To prove that TARS1 was the missing piece in JAK activation of STAT3 in cancer, Barai and Abdullah depleted it from cancer cells. When the TARS1 protein level was lowered, drastically smaller amounts of STAT3 were phosphorylated by JAK and cancer cell proliferation was curtailed. In collaboration with Dr. Erik Nelson’s lab, the research team observed reduced tumor formation in a mouse xenograft model when TARS1 protein levels were diminished.
However, researchers did not know what caused TARS1 to be such an effective broker between JAK and STAT3. Was it simply due to TARS1’s ability to hold JAK and STAT3 together, or was protein synthesis still involved?

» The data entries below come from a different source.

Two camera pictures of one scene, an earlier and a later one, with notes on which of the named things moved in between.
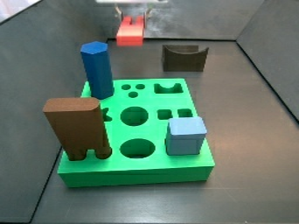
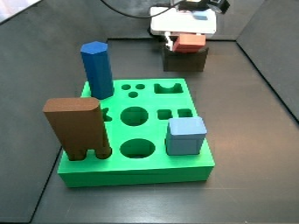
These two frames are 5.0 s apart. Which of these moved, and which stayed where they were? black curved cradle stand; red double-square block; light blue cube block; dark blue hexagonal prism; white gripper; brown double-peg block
Moved: red double-square block; white gripper
Stayed: dark blue hexagonal prism; brown double-peg block; light blue cube block; black curved cradle stand
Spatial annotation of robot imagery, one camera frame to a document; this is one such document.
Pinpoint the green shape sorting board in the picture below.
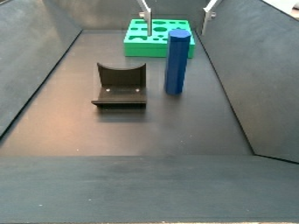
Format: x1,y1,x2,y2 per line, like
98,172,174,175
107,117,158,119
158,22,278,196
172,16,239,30
123,19,192,58

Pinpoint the blue hexagonal prism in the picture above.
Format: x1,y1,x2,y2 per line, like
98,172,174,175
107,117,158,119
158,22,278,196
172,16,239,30
164,29,191,95

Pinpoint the black curved holder block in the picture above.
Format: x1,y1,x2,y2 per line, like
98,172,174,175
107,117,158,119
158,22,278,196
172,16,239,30
91,63,147,106

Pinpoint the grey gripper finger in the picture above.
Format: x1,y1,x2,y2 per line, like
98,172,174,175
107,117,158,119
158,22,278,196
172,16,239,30
200,0,220,35
136,0,152,36

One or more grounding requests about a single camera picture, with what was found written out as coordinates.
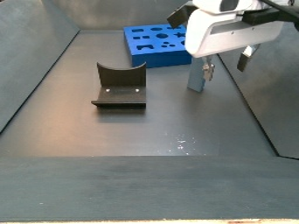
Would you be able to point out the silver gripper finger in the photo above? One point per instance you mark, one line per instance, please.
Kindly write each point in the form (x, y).
(246, 56)

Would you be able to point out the blue shape sorting board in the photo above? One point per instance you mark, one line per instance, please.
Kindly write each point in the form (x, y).
(157, 45)

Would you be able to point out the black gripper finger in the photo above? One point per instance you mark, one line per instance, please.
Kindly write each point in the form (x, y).
(209, 67)

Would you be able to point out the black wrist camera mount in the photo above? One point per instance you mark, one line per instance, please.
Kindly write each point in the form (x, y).
(274, 10)

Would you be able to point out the black curved holder stand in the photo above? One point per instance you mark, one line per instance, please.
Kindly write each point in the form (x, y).
(122, 87)

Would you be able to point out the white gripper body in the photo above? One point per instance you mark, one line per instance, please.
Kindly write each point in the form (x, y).
(215, 28)

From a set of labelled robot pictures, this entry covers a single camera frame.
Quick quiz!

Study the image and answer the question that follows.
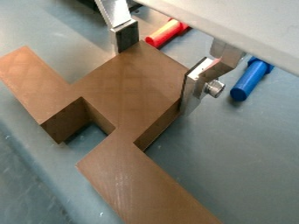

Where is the brown T-shaped block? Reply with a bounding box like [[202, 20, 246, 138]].
[[0, 42, 221, 224]]

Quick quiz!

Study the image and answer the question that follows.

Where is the blue peg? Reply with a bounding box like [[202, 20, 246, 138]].
[[230, 57, 275, 102]]

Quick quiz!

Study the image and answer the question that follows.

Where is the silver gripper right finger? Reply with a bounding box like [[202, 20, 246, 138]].
[[179, 39, 246, 115]]

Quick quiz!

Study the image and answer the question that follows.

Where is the red peg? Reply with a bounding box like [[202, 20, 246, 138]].
[[144, 18, 189, 48]]

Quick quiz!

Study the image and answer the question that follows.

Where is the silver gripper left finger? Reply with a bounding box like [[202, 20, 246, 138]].
[[95, 0, 139, 53]]

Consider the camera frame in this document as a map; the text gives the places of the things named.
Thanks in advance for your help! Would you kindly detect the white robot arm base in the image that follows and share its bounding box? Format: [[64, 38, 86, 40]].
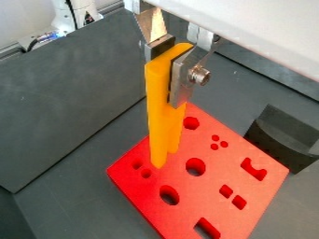
[[17, 0, 102, 52]]

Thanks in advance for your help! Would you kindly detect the black curved holder stand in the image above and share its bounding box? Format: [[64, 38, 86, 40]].
[[244, 105, 319, 175]]

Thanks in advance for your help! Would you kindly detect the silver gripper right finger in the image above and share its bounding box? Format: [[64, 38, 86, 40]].
[[168, 23, 221, 108]]

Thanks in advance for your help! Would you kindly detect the red shape-sorting block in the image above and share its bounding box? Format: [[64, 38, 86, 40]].
[[105, 105, 288, 239]]

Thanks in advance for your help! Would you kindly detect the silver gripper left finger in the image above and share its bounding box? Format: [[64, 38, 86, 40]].
[[134, 7, 174, 62]]

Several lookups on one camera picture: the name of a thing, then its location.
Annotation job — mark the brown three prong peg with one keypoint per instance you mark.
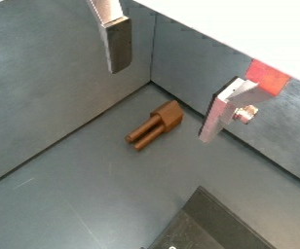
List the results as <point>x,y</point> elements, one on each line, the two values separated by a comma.
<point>165,118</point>

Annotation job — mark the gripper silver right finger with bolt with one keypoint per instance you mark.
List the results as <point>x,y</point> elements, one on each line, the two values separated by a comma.
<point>233,102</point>

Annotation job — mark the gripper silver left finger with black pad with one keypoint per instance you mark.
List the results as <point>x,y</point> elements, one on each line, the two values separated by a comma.
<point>116,32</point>

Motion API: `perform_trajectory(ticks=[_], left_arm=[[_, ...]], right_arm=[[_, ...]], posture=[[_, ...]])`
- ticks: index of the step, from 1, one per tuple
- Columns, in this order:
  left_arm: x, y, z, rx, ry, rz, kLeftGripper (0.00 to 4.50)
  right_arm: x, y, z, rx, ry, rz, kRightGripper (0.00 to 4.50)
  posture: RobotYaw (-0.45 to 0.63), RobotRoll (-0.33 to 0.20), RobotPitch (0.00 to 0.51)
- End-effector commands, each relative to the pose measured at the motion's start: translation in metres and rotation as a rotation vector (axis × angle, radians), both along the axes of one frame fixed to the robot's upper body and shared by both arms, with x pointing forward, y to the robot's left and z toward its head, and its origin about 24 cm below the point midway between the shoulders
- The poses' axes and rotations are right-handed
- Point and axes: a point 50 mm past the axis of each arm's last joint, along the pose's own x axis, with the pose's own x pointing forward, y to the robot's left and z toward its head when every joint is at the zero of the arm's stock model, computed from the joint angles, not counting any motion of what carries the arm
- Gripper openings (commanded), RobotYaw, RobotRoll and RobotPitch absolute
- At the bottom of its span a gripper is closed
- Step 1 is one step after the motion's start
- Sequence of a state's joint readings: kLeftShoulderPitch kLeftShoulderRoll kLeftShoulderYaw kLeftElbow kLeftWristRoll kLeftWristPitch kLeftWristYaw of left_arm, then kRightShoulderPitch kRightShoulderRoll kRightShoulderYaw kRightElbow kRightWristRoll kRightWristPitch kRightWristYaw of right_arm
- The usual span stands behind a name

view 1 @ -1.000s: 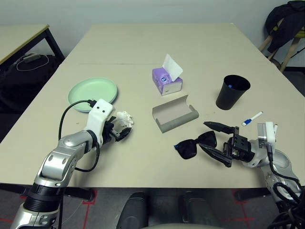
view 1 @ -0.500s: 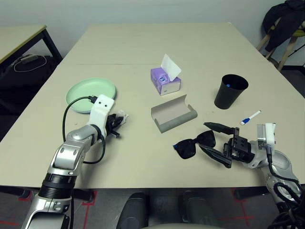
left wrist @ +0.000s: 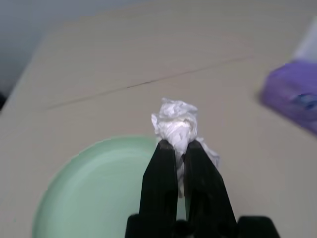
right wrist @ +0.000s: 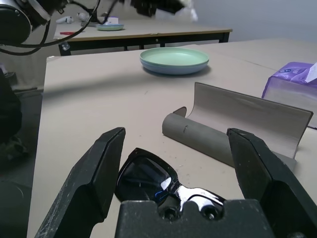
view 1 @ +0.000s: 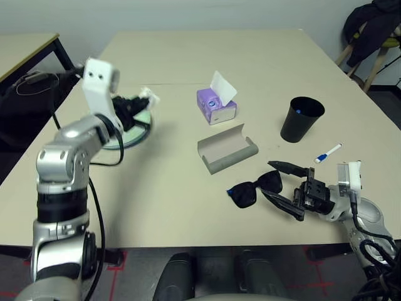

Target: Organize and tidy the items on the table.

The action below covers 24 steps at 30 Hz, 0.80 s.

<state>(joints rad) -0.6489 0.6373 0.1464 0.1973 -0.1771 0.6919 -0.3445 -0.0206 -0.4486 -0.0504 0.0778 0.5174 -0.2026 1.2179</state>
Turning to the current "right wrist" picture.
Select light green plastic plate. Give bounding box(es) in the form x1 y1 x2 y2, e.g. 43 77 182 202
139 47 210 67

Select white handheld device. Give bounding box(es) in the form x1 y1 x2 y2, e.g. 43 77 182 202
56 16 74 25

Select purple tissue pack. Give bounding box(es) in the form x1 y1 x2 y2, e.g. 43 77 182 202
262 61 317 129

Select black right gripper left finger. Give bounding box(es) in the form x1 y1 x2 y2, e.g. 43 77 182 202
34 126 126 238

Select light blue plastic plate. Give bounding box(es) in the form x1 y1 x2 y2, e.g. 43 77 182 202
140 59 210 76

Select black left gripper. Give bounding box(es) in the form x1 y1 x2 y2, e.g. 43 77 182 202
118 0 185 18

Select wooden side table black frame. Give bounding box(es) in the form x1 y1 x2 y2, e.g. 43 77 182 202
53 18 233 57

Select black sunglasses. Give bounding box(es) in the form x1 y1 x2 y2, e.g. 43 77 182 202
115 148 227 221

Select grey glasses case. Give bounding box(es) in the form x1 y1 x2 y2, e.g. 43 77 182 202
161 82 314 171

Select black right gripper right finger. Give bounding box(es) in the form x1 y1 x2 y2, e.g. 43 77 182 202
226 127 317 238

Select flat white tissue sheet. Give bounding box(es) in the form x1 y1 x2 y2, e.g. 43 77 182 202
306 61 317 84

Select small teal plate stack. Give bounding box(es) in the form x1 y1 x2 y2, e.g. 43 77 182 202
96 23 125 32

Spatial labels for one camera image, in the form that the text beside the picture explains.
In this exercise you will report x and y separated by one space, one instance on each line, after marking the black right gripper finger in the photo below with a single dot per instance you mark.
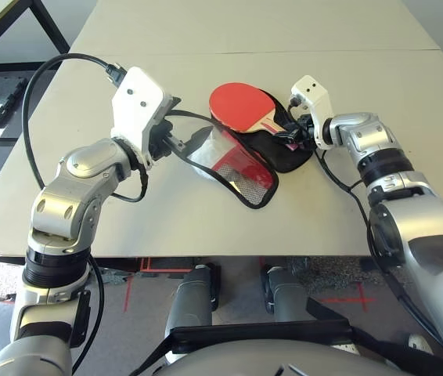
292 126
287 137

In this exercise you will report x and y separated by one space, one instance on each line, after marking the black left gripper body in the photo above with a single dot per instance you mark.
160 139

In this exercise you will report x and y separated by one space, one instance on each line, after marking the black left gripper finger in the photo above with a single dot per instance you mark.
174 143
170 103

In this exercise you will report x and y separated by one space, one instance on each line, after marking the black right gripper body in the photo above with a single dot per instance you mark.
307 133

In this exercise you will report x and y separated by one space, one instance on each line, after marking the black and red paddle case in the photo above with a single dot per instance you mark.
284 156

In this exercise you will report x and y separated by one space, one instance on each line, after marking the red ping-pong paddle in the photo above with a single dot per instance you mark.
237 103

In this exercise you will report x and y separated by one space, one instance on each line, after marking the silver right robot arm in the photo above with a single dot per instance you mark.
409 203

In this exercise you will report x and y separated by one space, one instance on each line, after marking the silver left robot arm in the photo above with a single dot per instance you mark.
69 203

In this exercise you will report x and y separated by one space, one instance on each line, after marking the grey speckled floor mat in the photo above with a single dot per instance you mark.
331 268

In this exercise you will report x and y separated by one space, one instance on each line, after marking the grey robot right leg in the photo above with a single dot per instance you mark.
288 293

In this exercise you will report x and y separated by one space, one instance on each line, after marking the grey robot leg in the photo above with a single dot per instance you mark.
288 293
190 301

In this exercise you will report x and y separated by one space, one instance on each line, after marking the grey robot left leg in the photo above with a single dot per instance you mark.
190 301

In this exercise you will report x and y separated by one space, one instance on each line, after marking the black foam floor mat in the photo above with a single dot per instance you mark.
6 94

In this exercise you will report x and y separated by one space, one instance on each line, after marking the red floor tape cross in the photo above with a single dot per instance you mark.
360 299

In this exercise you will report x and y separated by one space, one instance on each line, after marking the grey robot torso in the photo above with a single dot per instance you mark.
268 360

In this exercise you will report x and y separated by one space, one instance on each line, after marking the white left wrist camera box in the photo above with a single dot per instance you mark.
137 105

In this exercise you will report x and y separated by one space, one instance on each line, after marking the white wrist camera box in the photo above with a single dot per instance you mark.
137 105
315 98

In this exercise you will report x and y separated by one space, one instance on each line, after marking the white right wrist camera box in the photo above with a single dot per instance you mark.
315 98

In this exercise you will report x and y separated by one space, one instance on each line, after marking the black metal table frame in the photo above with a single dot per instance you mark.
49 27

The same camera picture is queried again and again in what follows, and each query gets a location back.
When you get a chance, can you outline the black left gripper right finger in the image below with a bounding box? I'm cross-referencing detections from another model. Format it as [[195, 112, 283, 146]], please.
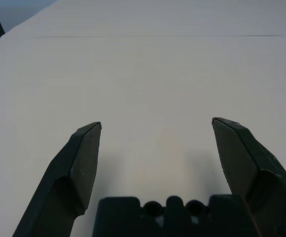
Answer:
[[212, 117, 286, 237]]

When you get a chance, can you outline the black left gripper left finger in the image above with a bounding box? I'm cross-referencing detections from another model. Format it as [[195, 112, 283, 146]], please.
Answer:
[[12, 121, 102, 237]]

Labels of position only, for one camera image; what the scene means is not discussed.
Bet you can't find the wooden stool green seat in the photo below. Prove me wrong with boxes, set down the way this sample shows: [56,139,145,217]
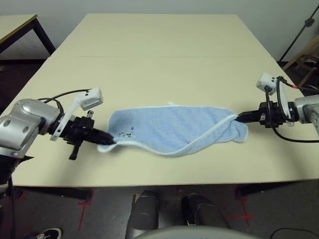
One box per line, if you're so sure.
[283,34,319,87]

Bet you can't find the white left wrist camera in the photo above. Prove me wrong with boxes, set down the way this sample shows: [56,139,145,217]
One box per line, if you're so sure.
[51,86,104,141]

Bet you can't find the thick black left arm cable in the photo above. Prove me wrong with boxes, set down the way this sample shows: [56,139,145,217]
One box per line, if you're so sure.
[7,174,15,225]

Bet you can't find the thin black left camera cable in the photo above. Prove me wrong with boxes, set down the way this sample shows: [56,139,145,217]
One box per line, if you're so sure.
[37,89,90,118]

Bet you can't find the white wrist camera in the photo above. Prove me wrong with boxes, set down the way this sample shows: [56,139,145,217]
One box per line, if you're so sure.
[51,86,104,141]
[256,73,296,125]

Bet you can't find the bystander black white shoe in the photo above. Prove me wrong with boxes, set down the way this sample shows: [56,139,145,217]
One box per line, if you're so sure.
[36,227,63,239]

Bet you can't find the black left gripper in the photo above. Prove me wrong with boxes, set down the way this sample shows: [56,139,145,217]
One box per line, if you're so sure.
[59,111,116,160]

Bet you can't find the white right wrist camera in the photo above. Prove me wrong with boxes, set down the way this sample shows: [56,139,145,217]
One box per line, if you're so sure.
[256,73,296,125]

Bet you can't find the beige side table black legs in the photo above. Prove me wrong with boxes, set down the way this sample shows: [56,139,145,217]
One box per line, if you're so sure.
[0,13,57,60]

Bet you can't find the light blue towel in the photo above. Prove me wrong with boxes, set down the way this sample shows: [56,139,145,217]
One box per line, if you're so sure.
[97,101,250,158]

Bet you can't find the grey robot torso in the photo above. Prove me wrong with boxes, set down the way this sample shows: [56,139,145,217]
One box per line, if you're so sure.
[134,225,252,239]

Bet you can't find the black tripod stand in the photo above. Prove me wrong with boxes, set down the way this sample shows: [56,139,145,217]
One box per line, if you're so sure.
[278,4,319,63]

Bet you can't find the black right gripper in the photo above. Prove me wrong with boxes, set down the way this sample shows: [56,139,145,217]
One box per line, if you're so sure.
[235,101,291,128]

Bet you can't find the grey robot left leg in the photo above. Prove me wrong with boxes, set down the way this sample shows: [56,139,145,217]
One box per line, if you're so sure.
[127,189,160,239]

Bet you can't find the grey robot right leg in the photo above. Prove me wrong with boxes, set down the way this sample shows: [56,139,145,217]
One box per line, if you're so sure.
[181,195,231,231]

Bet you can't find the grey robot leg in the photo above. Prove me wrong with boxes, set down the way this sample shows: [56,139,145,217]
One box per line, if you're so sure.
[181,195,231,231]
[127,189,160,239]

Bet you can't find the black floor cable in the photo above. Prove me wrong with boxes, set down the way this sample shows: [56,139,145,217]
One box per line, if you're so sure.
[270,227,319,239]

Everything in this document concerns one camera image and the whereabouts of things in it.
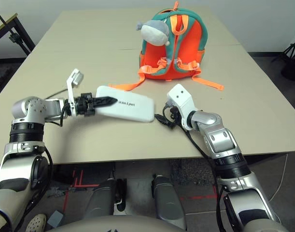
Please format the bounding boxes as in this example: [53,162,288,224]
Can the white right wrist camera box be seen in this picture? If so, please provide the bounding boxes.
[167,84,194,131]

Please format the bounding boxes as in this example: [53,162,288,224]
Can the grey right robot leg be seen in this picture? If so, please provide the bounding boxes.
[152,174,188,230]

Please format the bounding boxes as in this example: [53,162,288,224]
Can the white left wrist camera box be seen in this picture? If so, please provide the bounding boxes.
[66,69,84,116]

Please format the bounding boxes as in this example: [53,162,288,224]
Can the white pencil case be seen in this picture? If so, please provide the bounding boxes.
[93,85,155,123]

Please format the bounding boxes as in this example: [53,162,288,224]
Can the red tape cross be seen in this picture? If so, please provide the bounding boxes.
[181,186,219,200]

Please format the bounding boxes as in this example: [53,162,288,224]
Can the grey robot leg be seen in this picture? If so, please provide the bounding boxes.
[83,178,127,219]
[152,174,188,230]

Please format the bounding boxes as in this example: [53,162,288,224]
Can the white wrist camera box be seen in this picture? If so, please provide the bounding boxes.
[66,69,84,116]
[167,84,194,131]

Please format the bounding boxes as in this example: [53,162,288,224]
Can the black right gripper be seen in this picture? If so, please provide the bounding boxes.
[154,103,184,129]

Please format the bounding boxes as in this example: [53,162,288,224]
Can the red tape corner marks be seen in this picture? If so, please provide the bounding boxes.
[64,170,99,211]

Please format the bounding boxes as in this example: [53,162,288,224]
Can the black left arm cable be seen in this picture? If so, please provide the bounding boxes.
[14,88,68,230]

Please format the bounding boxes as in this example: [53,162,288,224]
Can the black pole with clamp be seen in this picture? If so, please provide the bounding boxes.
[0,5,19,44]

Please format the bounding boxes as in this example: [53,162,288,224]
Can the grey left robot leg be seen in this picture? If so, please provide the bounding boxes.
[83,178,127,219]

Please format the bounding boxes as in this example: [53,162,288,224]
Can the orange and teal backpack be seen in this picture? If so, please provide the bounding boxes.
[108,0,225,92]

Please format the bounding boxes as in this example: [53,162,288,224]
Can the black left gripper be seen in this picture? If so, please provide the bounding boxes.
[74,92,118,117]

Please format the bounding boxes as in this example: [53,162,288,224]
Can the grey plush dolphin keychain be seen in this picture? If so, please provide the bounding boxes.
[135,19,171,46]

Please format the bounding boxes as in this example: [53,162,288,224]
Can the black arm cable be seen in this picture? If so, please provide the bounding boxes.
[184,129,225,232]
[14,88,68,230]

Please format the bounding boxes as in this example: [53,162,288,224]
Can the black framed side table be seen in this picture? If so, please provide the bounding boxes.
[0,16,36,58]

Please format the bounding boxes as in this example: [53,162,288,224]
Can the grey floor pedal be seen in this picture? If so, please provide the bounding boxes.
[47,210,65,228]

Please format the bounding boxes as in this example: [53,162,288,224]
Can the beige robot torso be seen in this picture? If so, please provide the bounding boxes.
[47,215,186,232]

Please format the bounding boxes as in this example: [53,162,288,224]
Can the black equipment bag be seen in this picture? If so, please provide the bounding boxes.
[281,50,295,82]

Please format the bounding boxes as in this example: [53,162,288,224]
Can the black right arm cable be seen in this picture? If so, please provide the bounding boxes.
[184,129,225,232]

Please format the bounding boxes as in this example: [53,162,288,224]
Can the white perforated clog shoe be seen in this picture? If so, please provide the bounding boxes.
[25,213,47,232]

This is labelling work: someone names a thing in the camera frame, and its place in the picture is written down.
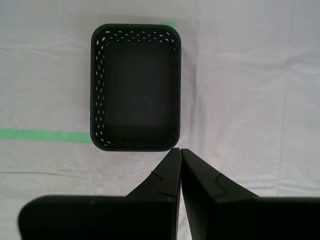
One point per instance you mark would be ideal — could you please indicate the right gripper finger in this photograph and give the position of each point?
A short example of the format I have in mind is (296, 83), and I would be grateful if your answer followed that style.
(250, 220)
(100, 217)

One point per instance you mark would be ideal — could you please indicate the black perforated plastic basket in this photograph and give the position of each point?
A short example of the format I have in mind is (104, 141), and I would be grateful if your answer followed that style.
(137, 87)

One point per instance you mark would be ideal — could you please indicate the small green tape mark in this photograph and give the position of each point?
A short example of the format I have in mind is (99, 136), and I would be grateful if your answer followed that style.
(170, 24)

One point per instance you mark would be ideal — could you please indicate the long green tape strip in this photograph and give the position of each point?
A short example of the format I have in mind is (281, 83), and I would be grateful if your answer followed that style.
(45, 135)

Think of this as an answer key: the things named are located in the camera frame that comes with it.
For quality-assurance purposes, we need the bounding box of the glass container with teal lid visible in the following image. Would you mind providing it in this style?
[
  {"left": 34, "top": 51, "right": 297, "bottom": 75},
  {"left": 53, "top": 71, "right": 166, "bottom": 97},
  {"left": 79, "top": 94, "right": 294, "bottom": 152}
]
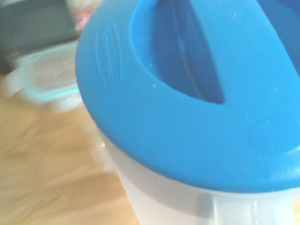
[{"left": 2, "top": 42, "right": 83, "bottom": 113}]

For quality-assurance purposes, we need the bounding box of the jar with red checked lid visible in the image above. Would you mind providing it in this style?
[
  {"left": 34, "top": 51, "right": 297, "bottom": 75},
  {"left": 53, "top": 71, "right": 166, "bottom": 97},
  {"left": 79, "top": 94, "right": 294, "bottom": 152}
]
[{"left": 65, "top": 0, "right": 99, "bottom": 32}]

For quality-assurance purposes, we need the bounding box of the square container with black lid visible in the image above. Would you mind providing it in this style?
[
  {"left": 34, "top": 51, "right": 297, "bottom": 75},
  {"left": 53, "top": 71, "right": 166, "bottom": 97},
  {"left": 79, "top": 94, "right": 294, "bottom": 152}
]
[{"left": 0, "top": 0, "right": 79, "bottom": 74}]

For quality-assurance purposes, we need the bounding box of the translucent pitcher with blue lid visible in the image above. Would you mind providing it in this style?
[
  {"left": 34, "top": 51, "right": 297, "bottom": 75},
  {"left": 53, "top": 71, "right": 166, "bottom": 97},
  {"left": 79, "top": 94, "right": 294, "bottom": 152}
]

To find out, Barai and Abdullah overexpressed a mutant version of TARS1 that did not have a protein synthesis function.
“We saw that phenotype to be true: when we reintroduced [catalytically inactive] TARS1, it ‘rescued’ the cell proliferation phenotype,” Barai said. “Meaning that for this mechanism to work, TARS1 does not need translational activity.”
Uncovering TARS1’s role in the JAK-STAT3 pathway carries implications beyond discovering a novel mechanism that potentially propagates non-small cell lung cancer.
“TARS1 has multiple non-catalytic domains that are utilized for non-translational functions,” Abdullah said. “But the interesting thing here was that TARS1 was doing the inverse — utilizing catalytic domains for non-catalytic purposes.”
This TARS1 mechanism may be more widespread than what the Chen lab reported here. TARS1 overexpression is found in many types of human cancers. “Seeing if overexpressed TARS1 can activate oncogenic STAT3 in a variety of cancers — that’s the immediate future direction,” Abdullah said.